Una vez en el estudio, María Teresa se desplazó entre los espejos mientras apretaba con fuerza el alfiler de gancho en la palma de su mano. Al igual que había hecho la noche anterior observó una vez más la sonrisa del patrón, que ahora no le parecía galante sino falsa, y cerró el puño. Esta vez no había sentido ningún calor en la entrepierna. Espoleada por una bronca contenida, por los celos que se le arrastraban debajo de la piel, comenzó a sacar las sábanas blancas de todas las muñecas de cera que había en el estudio. Como había leído en el catálogo que encontró días antes en la mesita de cristal del living, sabía que también habría unas cuantas muñecas de cera de Juan Braverman. Las que había usado para I’ll Be Your Mirror, su última exposición. Cuando encontrara una, le clavaría el alfiler de gancho en el corazón.
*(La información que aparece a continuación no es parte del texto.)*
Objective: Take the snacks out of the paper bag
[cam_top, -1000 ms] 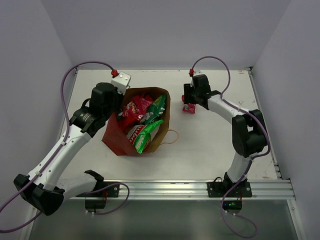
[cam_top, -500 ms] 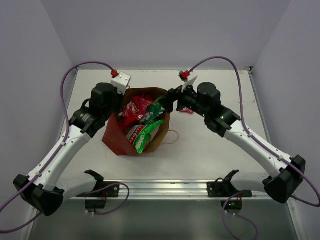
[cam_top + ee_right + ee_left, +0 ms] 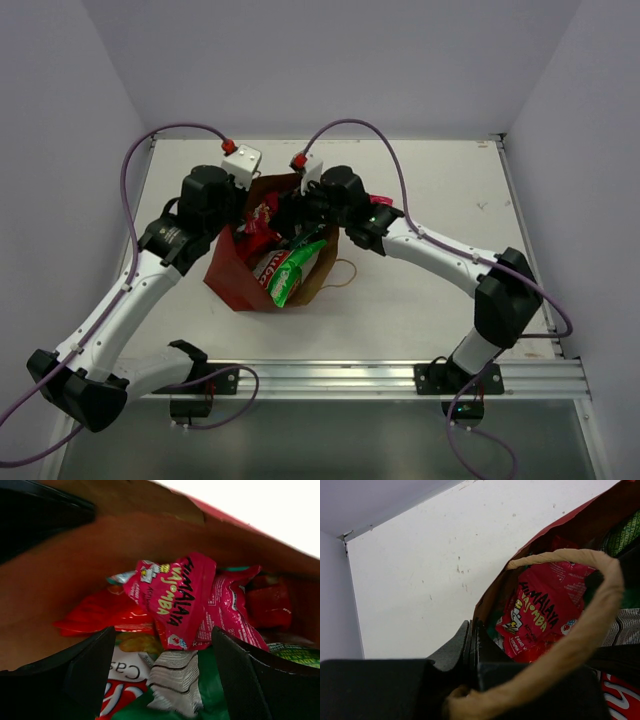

«Fang mich, wenn du kannst! Fang mich, wenn du kannst!» escuchó a las trillizas de nuevo. Dios. Era imposible conseguir que esas chinitas se durmieran de una buena vez. Vio una muñeca que no había destapado nunca y pensando que podría ser una réplica en cera del patrón, le sacó la sábana. Sin embargo, no era él. Era la imagen de una mujer pequeñita, de tez broncínea, con una larga trenza negra, descalza y con un batón gastado. Pero lo que más le llamó la atención fue que tenía el vientre abierto. Como si fuera una de esas ilustraciones de manuales de anatomía que había visto en la escuela primaria. Retorcidas entre el símil de tripas y sangre, en el vientre de la muñeca había tres bebés de cera.

Entonces María Teresa miró por primera vez su reflejo en uno de los espejos del estudio. Y salió corriendo al baño para vomitar de nuevo.